Another thing that has repeatedly pulled me out of an episode is when the writers come up with really lame reasons why the crew can't use the transporters or some other Trekkishly ordinary piece of equipment - or when Spock doesn't use the neck pinch thingie even when it would clearly be in order or when Troi's empathic powers don't work for a really lame reason. These errors are sometimes minor and sometimes less so, but they distract me.
Insanely ridiculous coincidences do as well. For example, in "Conscience of the King," there is only a tiny handful of people in the galaxy who saw Kodos...and
two of them are on the Enterprise? Really? And the way aliens who've never been on a Star Fleet vessel can get on there and do whatever they want with no trouble. Lazarus, for example, can not only steal the Enterprise's dilithium crystals with ease, but he can then install them into his ship in just a few seconds. Are dilithium crystals one size fits all or something?
And ridiculous plot contrivances do as well. For example, in both "Space Seed" and "The Alternative Factor" (both of which I rewatched just in the past few days), possibly dangerous strangers are allowed to roam around the ship or the ship's computers at will. What's the deal with that?

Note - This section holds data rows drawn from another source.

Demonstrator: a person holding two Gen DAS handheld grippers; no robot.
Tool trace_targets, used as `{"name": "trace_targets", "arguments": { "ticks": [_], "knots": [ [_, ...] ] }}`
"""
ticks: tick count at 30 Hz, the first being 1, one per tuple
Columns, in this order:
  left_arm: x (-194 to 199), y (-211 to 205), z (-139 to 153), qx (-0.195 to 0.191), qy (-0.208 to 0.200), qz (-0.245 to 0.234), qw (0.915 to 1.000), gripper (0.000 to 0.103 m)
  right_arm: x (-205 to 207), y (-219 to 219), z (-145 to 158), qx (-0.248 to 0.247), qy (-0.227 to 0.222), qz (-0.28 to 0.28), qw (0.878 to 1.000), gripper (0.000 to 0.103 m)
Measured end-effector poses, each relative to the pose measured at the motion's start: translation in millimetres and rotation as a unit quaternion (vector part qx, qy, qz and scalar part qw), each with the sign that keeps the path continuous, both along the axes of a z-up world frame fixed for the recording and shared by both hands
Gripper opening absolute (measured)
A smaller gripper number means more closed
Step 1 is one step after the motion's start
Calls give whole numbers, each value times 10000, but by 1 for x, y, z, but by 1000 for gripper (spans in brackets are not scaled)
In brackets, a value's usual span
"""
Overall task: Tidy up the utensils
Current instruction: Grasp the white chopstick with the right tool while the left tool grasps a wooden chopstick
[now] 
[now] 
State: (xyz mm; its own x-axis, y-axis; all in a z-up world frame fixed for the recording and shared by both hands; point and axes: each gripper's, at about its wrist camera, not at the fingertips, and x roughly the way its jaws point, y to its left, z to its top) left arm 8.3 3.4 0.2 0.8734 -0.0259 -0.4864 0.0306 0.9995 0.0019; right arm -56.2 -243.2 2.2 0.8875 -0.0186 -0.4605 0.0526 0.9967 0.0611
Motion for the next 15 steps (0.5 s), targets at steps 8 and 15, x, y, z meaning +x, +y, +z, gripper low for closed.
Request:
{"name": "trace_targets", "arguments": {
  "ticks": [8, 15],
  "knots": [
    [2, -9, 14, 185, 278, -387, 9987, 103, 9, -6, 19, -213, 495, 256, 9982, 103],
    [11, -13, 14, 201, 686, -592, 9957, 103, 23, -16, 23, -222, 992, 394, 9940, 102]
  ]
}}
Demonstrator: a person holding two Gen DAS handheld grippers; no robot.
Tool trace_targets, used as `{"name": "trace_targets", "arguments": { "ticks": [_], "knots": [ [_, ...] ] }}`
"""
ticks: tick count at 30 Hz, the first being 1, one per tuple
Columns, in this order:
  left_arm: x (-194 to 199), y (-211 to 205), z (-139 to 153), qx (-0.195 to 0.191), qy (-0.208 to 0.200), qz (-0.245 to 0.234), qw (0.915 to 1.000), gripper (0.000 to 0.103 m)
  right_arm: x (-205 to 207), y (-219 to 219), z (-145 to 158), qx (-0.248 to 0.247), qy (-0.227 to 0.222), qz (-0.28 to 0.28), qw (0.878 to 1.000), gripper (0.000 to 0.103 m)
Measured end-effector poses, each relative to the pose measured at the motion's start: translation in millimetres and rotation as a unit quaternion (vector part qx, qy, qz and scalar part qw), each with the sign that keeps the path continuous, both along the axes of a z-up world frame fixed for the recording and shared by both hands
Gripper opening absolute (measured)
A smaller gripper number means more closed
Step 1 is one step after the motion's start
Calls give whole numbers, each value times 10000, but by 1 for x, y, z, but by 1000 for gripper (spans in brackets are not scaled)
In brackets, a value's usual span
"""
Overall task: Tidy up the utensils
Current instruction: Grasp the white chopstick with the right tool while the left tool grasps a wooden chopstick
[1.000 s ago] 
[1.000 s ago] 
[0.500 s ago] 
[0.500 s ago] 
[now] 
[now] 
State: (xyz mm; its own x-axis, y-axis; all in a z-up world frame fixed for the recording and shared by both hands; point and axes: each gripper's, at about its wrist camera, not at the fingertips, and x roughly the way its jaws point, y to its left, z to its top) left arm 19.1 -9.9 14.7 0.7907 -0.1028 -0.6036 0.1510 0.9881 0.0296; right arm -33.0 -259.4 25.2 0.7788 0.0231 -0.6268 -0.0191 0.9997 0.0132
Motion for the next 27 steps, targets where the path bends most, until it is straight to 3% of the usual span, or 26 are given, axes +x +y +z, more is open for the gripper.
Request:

TOS wasn't alone in silly plot contrivances, of course. The two long-term quasi/semi/sometime romances of Picard-Crusher and Troi-Riker were used or ignored, depending on how well they fit into a particular episode's plot. The same is the case for the quasi/semi/sometime romance of Janeway-Chakotay, too. I hate that. It's disrespectful of the audience and of the characters as well.